Acaba abisi Uraz’ı arıyor muydu? Acaba aileleri Eren’i ve Bulut’u arıyorlar mıydı? Beni, Nisan’ı... Yukarıda bizi arayan birileri var mıydı? Bu yarışmadan kimsenin mi haberi yoktu yoksa bu adam gerçekten muhteşem bir kurguyla insanları oyalayıp burada gerçekten canlı yayınlanmayacak bir çekim yapıldığını mı söylüyordu? Kaç gündür buradaydık, şu an günlerden neydi, gece miydi sabah mı, öğlen miydi akşam mı? Saat kaçtı? Hava nasıldı? Bir bilinmezliğin ortasında böylece kalakalmıştık. Hiçbir yerin tam ortasındaydık.
Tir tir titreyen kalbim yanımdaki bu insanların varlığının bana nasıl da güven verdiğini hiç unutmayacaktı. İnsanları birbirine bağlayan en güçlü duygu korkuydu. Korku bizi birbirimize muhtaç etmişti, korku bizi birbirimize bağlamıştı. Tam burada, tam şu an birbirimizden başka kimsemiz yoktu. Tek umudumuz birbirimizdik.
Hep birlikte sandviçlerimizi yedikten sonra Nisan duş almak için odasına gitti. Diğerleri ise üzerlerini değiştirip kuru giysiler giymek için odalarına dağılırken gözlerim evin kapısındaydı. İçimden bir ses “Belki de Uraz’ın dediğini ben yapmalıyım.” diye fısıldıyordu. Belki de kendini feda eden ben olmalıydım. Oraya kadar gidebilir miydim? Ne kadar hızlı olabilirdim? Ne kadar dayanıklı olabilirdim? Yapabilir miydim?
“Ne düşünüyorsun?”
Beni düşüncelerimden Uraz’ın sesi ayırdı. Üzerini değiştirmiş ve koridorda görünmüştü. Gelip masaya, tam karşıma oturdu. Oturduğum yerde sıçrayarak ona baktım.
“Korkuttum mu?” diye sordu.
“Dalmışım. Bir de karanlık olunca...” dedim saçlarımı kaşıyarak, “Bir şey düşünmüyordum yani, gözüm dalmış.”

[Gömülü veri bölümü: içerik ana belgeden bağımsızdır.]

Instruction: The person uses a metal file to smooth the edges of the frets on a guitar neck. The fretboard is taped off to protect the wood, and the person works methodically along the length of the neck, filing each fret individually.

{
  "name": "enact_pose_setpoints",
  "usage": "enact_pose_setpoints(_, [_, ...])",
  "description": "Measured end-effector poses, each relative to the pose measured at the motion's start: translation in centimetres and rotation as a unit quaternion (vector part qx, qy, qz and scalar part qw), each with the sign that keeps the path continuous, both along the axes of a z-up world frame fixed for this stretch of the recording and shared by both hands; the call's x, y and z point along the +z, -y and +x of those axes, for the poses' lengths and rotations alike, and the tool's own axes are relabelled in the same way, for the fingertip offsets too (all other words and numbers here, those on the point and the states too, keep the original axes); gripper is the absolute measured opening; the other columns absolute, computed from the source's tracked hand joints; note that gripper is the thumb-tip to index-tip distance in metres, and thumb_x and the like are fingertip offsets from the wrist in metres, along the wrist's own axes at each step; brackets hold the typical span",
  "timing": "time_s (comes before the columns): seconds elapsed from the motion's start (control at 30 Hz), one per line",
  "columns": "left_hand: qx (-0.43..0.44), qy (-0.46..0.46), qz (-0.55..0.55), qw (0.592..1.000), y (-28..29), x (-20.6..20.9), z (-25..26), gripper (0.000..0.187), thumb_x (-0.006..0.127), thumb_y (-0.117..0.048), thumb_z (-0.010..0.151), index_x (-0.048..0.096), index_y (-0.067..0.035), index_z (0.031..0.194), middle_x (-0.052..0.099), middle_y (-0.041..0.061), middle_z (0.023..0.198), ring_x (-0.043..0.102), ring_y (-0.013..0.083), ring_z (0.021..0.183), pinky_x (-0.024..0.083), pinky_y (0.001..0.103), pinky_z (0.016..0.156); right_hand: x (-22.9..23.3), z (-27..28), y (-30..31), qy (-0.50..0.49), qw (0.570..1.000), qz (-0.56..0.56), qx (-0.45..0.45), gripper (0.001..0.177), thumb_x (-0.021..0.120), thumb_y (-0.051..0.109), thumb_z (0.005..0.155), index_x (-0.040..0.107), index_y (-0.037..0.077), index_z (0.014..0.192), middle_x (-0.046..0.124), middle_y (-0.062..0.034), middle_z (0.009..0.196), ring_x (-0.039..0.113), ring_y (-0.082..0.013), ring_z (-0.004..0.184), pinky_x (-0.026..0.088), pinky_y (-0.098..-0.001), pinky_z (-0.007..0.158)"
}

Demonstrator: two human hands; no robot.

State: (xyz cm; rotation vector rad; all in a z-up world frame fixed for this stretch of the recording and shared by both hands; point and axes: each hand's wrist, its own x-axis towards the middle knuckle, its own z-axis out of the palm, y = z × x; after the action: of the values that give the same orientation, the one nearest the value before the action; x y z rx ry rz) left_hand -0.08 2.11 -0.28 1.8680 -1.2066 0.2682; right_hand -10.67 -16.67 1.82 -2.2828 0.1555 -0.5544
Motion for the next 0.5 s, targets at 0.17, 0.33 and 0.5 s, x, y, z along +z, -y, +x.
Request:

Uraz karşımda oturmuş beni izlerken ben de başımı ona çevirdim ve karanlıkta gözlerine baktım. Ne düşündüğünü, neye karar verdiğini ve ne yapacağını kestirmeye çalıştım. Olmuyordu, kapalı bir kutu gibiydi.
“Nasıl hissediyorsun?” diye sordum. Omuz silkti.
“Bir şey hissetmiyorum.”
“Kötü hissediyor olmalısın Uraz. Kabul et bunu. Hepimiz kötü hissediyoruz.”
Uraz ayağa kalktı. Kaşlarımı çatarak onu izlediğim sırada başıyla kapıyı gösterdi.
“Ben biraz dışarı çıkayım,” dedi, “Burası bastı beni.”
“Dışarının havası burada farklı mı sanıyorsun?” diye seslendim arkasından. Uraz dışarı doğru ilerlerken arkasından söylendim, “Geri zekalı. Sanki evden çıkınca farklı bir yerde.”
Sonra kalktım ve peşinden ilerledim. Uraz evin bahçesinde duvara yaslanmış yukarıyı izlerken merdivenlerden inip yavaşladım ve yanına yaslandım.
“Benden kaçtın.” dedim bozularak, “Seni bunalttım mı?”
“Beni sen bunaltmadın Kumru. Doğru söylüyordun, kötü hissediyordum ve nefes alamadığımı hissedip buraya çıktım. Ama burası da aynı bok.” dedi öfkeyle.
“Konuş, anlat. Belki iyi gelir. Bazen konuşmak nefes almaktan iyidir.”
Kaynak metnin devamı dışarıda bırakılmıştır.